New worries emerge about Internet monitoring

Now that testing of the government’s latest Einstein 3 Internet monitoring and cyber defense system is under way, high-ranking officials have spoken again about trying to get selected companies to join agencies in using the controversial technology. But the prospect of private-sector participation in the government program, even if voluntary, has raised questions about privacy and the technology's supposed superiority over tools that companies might already be using.

Companies that operate critical infrastructure, such as power, transportation and financial networks, are the ones government officials want to get on board first, said Deputy Defense Secretary William Lynn. The Defense Department has created a task force comprised of industry and government information technology and defense interests to examine issues about sharing the Einstein technology, reported Amber Corrin in Defense Systems, a sister publication of Federal Computer Week.

The plan to include critical infrastructure operators in government cyber defense programs is a goal of National Security Presidential Directive 54, signed by President George W. Bush in 2008. Much of the directive remains secret, but the White House released a declassified summary in March, including more detail about how Einstein 3 will work and the desired role of the private sector.

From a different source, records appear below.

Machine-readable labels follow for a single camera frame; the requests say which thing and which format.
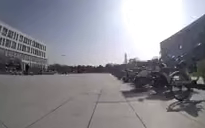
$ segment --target sun
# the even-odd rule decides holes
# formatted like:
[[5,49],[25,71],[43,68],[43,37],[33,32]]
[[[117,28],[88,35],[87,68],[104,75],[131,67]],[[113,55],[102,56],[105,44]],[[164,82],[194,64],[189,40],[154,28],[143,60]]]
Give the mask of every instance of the sun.
[[181,0],[122,0],[122,22],[136,56],[148,60],[159,55],[159,43],[181,27],[180,7]]

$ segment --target sky
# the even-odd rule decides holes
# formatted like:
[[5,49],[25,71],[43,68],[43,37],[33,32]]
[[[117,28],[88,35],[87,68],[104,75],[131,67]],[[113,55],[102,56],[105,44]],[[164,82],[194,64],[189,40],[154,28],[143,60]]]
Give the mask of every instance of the sky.
[[203,14],[205,0],[0,0],[0,20],[43,41],[49,64],[148,60]]

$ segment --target glass window
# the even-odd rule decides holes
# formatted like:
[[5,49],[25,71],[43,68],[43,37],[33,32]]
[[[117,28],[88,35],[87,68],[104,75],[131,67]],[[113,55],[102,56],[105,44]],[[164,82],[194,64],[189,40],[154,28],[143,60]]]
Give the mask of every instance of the glass window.
[[1,33],[2,26],[0,26],[0,33]]
[[8,29],[3,27],[3,30],[2,30],[2,35],[3,36],[6,36],[7,35],[7,32],[8,32]]
[[12,42],[11,48],[16,49],[16,42],[15,41]]
[[30,52],[30,47],[27,47],[27,52],[28,52],[28,53]]
[[26,45],[23,45],[22,51],[26,52]]
[[10,48],[10,45],[11,45],[11,40],[9,39],[6,39],[6,47]]
[[16,41],[18,40],[18,36],[19,36],[19,34],[17,33],[17,34],[16,34]]
[[23,43],[27,44],[27,38],[24,37]]
[[3,42],[3,38],[0,37],[0,45],[2,45],[2,42]]
[[14,40],[16,39],[16,32],[14,32],[14,34],[13,34],[13,39]]
[[9,33],[8,33],[7,37],[12,39],[13,38],[13,31],[9,30]]
[[32,46],[34,46],[35,41],[32,41]]
[[3,38],[3,39],[2,39],[2,46],[5,46],[5,42],[6,42],[6,39]]
[[20,39],[19,39],[20,42],[23,42],[23,36],[20,35]]

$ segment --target road
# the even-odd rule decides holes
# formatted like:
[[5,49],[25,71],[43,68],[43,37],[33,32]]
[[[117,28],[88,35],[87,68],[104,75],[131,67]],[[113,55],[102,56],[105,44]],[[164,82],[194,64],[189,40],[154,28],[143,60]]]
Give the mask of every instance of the road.
[[205,92],[178,103],[110,74],[0,75],[0,128],[205,128]]

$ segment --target building
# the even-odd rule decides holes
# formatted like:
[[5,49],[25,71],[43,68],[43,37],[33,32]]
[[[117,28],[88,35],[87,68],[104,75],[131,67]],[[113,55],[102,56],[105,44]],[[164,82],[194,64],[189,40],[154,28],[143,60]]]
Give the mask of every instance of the building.
[[181,55],[185,55],[188,60],[192,56],[204,57],[205,49],[197,49],[198,45],[205,46],[205,15],[162,41],[160,43],[161,57],[166,62],[170,57]]
[[124,64],[128,64],[128,56],[127,56],[127,53],[125,53],[125,56],[124,56]]
[[0,69],[11,60],[20,60],[22,68],[47,68],[47,47],[41,41],[0,21]]

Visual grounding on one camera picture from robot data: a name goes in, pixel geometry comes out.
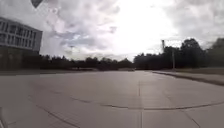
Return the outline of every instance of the cloud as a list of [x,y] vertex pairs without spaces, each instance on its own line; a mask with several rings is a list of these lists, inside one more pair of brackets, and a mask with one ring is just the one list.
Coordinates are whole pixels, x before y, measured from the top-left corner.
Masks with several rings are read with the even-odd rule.
[[166,14],[182,38],[195,37],[206,44],[224,36],[223,0],[176,0]]
[[30,0],[0,1],[0,16],[44,31],[41,53],[60,56],[67,55],[65,46],[98,52],[110,48],[107,37],[116,31],[118,12],[116,0],[44,0],[37,9]]

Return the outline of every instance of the concrete pavement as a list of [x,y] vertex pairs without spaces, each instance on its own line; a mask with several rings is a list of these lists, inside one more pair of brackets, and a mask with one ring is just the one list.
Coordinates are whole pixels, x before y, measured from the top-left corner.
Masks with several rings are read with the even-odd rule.
[[223,128],[224,88],[150,72],[1,76],[8,128]]

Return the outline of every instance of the building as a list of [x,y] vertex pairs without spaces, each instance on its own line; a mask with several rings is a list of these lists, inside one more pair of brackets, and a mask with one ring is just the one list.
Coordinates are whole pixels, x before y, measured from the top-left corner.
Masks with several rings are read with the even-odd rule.
[[0,69],[19,69],[27,55],[39,54],[42,31],[0,17]]

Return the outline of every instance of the pavement joint line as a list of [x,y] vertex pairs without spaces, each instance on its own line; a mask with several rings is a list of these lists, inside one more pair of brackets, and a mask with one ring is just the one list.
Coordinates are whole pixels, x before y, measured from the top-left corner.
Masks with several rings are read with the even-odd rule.
[[[49,92],[55,93],[55,94],[60,94],[60,95],[64,95],[61,92],[56,92],[50,89],[45,88],[46,90],[48,90]],[[210,106],[217,106],[217,105],[221,105],[224,104],[224,101],[220,101],[220,102],[216,102],[216,103],[209,103],[209,104],[200,104],[200,105],[194,105],[194,106],[184,106],[184,107],[170,107],[170,108],[144,108],[144,107],[128,107],[128,106],[119,106],[119,105],[113,105],[113,104],[109,104],[109,103],[99,103],[99,102],[94,102],[94,101],[89,101],[89,100],[83,100],[83,99],[78,99],[78,98],[74,98],[68,95],[64,95],[66,97],[69,97],[72,100],[81,102],[81,103],[86,103],[86,104],[95,104],[95,105],[99,105],[102,107],[111,107],[111,108],[120,108],[120,109],[129,109],[129,110],[148,110],[148,111],[152,111],[152,110],[187,110],[187,109],[196,109],[196,108],[204,108],[204,107],[210,107]]]

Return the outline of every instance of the sky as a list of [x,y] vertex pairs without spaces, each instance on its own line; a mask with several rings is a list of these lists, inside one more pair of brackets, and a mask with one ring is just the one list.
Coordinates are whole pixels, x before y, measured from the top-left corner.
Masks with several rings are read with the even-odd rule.
[[72,59],[132,59],[195,38],[203,47],[224,34],[222,0],[0,0],[0,16],[43,31],[41,54]]

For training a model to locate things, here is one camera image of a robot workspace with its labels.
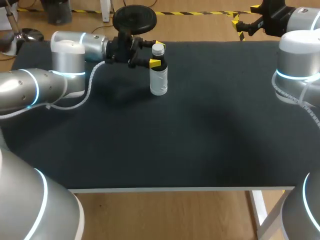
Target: bottle cap
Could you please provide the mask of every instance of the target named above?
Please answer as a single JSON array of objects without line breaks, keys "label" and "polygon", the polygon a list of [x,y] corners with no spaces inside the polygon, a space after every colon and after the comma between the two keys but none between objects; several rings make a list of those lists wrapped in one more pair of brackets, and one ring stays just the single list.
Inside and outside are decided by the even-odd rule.
[{"label": "bottle cap", "polygon": [[163,44],[154,44],[152,46],[152,54],[155,56],[162,56],[165,54],[165,46]]}]

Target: black tabletop
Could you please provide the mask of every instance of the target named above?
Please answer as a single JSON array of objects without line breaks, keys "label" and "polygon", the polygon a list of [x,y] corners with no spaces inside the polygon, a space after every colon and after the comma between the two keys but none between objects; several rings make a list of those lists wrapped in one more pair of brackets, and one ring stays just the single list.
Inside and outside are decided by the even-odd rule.
[{"label": "black tabletop", "polygon": [[[70,189],[295,186],[320,166],[320,131],[276,98],[277,50],[169,42],[167,94],[150,93],[148,69],[103,65],[85,105],[31,110],[3,133],[12,152]],[[26,43],[12,68],[51,67],[41,42]]]}]

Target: wooden floor
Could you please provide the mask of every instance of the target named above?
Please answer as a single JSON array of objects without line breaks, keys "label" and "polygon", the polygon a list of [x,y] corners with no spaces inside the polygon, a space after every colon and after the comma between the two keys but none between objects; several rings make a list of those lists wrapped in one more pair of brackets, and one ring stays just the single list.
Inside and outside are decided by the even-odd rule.
[{"label": "wooden floor", "polygon": [[[122,0],[113,0],[115,9]],[[154,0],[127,0],[127,4],[149,6]],[[33,0],[21,0],[28,6]],[[290,6],[320,7],[319,0],[287,0]],[[155,11],[249,11],[261,0],[158,0]],[[100,10],[99,0],[73,0],[73,9]],[[254,14],[240,16],[244,22],[257,19]],[[157,26],[143,34],[145,39],[159,41],[239,41],[231,17],[226,15],[157,16]],[[64,26],[48,25],[43,12],[21,12],[20,27],[40,30],[47,40],[57,30],[91,32],[102,23],[101,14],[74,13],[73,21]],[[113,38],[117,31],[106,27],[96,31]],[[259,31],[245,36],[247,41],[273,40]],[[0,61],[0,71],[8,71],[14,60]],[[282,191],[264,191],[268,212]],[[243,191],[221,192],[157,192],[78,194],[85,212],[83,240],[254,240],[256,230],[251,208]],[[281,240],[278,232],[273,238]]]}]

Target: plastic bottle
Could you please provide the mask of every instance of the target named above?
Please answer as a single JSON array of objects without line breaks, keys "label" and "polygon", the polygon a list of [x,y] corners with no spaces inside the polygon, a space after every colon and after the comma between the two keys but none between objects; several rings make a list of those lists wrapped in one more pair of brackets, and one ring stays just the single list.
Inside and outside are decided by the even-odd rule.
[{"label": "plastic bottle", "polygon": [[152,58],[161,60],[161,66],[150,68],[150,91],[153,95],[161,96],[168,90],[168,64],[165,60],[165,46],[154,44]]}]

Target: table leg
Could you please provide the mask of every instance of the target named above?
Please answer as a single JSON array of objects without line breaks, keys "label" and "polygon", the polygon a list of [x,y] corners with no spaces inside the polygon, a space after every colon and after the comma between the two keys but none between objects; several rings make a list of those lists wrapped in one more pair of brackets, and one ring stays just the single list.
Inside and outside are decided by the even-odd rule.
[{"label": "table leg", "polygon": [[281,227],[282,205],[290,191],[285,191],[271,212],[267,215],[261,191],[251,191],[251,201],[257,226],[258,240],[269,240]]},{"label": "table leg", "polygon": [[113,6],[111,0],[100,0],[102,21],[108,23],[110,21],[110,10]]}]

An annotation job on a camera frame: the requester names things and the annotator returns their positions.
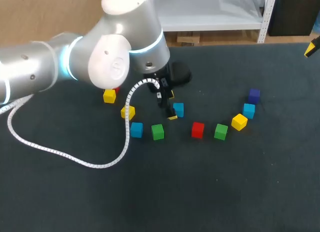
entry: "yellow object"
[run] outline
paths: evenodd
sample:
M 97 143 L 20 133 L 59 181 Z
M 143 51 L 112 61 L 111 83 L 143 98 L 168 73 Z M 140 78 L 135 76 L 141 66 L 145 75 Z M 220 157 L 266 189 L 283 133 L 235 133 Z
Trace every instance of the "yellow object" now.
M 244 115 L 238 114 L 236 115 L 236 117 L 232 119 L 231 126 L 236 130 L 240 131 L 247 125 L 247 122 L 248 119 L 244 117 Z
M 316 48 L 316 46 L 315 46 L 313 43 L 310 43 L 310 44 L 309 44 L 309 47 L 308 47 L 308 49 L 306 50 L 306 52 L 305 52 L 304 55 L 307 57 L 307 53 L 310 52 L 311 50 L 315 49 L 315 48 Z
M 177 116 L 177 115 L 175 115 L 175 116 L 169 117 L 168 119 L 170 119 L 170 120 L 174 120 L 174 119 L 177 119 L 177 118 L 178 118 L 178 116 Z
M 170 97 L 169 99 L 175 98 L 175 94 L 174 94 L 174 91 L 173 91 L 173 90 L 171 90 L 171 93 L 172 93 L 172 97 Z
M 105 90 L 103 93 L 103 101 L 105 103 L 115 103 L 116 91 L 115 90 Z
M 126 106 L 121 109 L 121 117 L 125 118 Z M 133 106 L 129 106 L 129 120 L 131 120 L 136 114 L 136 109 Z

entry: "white shelf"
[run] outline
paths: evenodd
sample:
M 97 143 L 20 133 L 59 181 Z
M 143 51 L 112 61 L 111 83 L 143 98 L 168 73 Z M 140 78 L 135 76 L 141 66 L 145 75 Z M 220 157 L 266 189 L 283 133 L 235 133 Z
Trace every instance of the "white shelf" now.
M 155 0 L 165 32 L 259 30 L 256 0 Z

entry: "red cube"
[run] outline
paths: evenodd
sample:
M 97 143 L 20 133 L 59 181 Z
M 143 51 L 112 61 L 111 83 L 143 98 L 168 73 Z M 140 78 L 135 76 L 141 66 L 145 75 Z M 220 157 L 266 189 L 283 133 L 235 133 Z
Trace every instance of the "red cube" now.
M 192 126 L 192 138 L 202 138 L 204 135 L 205 124 L 194 122 Z

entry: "white cable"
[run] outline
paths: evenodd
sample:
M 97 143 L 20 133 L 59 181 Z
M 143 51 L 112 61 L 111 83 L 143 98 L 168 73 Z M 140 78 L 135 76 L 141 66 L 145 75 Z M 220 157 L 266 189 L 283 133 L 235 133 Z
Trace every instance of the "white cable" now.
M 29 99 L 30 99 L 32 96 L 33 96 L 33 95 L 29 95 L 29 96 L 27 96 L 27 97 L 17 99 L 17 100 L 15 100 L 15 101 L 13 101 L 12 103 L 3 106 L 2 108 L 0 108 L 0 114 L 9 111 L 11 108 L 14 108 L 16 105 L 18 105 L 18 104 L 19 104 L 21 101 L 23 101 L 24 99 L 26 99 L 26 98 L 29 98 Z
M 131 100 L 131 97 L 133 95 L 133 93 L 135 92 L 135 90 L 140 87 L 142 84 L 145 84 L 145 83 L 153 83 L 154 86 L 159 89 L 160 88 L 160 85 L 159 85 L 159 82 L 156 81 L 155 79 L 151 79 L 151 78 L 148 78 L 148 79 L 143 79 L 141 81 L 139 81 L 138 83 L 136 83 L 130 90 L 128 96 L 126 97 L 126 101 L 125 101 L 125 143 L 124 143 L 124 147 L 123 147 L 123 150 L 121 152 L 121 154 L 119 155 L 118 158 L 116 158 L 114 161 L 110 162 L 110 163 L 107 163 L 107 164 L 92 164 L 92 163 L 87 163 L 83 160 L 80 160 L 76 157 L 73 157 L 67 153 L 63 153 L 61 151 L 58 151 L 58 150 L 55 150 L 55 149 L 51 149 L 51 148 L 47 148 L 47 147 L 43 147 L 41 145 L 38 145 L 38 144 L 35 144 L 35 143 L 32 143 L 32 142 L 29 142 L 23 138 L 21 138 L 19 135 L 17 135 L 17 133 L 14 131 L 14 128 L 12 127 L 12 118 L 14 116 L 14 114 L 17 112 L 17 110 L 23 106 L 31 97 L 31 96 L 28 96 L 26 98 L 23 98 L 23 99 L 20 99 L 20 101 L 18 102 L 18 104 L 16 105 L 16 107 L 10 112 L 9 114 L 9 117 L 8 117 L 8 120 L 7 120 L 7 125 L 8 125 L 8 128 L 9 128 L 9 131 L 10 133 L 17 139 L 19 140 L 21 143 L 24 143 L 25 145 L 27 146 L 30 146 L 30 147 L 34 147 L 36 149 L 40 149 L 40 150 L 43 150 L 43 151 L 46 151 L 46 152 L 49 152 L 49 153 L 54 153 L 56 155 L 59 155 L 59 156 L 62 156 L 62 157 L 65 157 L 67 159 L 70 159 L 76 163 L 79 163 L 81 165 L 84 165 L 86 167 L 89 167 L 89 168 L 109 168 L 113 165 L 115 165 L 116 163 L 118 163 L 122 158 L 123 156 L 125 155 L 127 149 L 128 149 L 128 146 L 129 146 L 129 140 L 130 140 L 130 124 L 129 124 L 129 105 L 130 105 L 130 100 Z

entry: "dark blue cube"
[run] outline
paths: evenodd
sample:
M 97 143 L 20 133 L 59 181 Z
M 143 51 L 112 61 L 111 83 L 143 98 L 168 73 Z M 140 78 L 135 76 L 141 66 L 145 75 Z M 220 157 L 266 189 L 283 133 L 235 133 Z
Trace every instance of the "dark blue cube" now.
M 260 100 L 260 90 L 250 89 L 248 103 L 257 104 Z
M 130 128 L 130 134 L 132 138 L 142 138 L 144 132 L 144 125 L 142 123 L 132 123 Z

The latest version of the technology, named Einstein 2, monitors Internet and e-mail message traffic into federal agencies for signatures of known malicious activity and is in place in at least 11 of the 21 agencies that run their own networks, with more to follow. The system alerts security analysts when it detects threats, but doesn’t try to stop attacks.

Einstein 3 goes further in two ways: It can analyze traffic and messages more deeply, such as reading the contents of e-mail and other messages, and it can take measures to deflect attacks in real time, reported Siobhan Gorman in the Wall Street Journal last summer.

According to the summary of the security directive, Einstein 3 will also allow the Homeland Security Department, which runs the Einstein program, to share monitored information with the National Security Agency, though that data is not supposed to include message content. The recent combination of those three elements — reading e-mail messages, asking companies to participate in the monitoring program, and getting the NSA in the loop — has set off alarm bells about future uses of Einstein 3.

“If [Einstein 3] can perform deep packet inspection to prevent botnets from accessing certain Web pages, for instance, could it also be used to prevent a human from accessing illegal pornography, copyright-infringing music, or offshore gambling sites?” writes Declan McCullagh for Cnet.

Those particular examples make the right technical point, but they won’t stir much outrage from law-abiding citizens. However, a comment about this story from a reader identified as osamas_pjs asks how long before Einstein “is assigned to do keyword analysis and either prevent or track messages using language which the authorities wish to censor.”

Other questions surround the willingness of companies to participate in the program. Competitive concerns may make some firms reluctant to share information about breaches that might put them at a commercial disadvantage. And from a technical standpoint, some observers point out that the use of Einstein 3-style intrusion prevention tools is already mature in private industry, so it's not clear what new benefits the government technology will offer.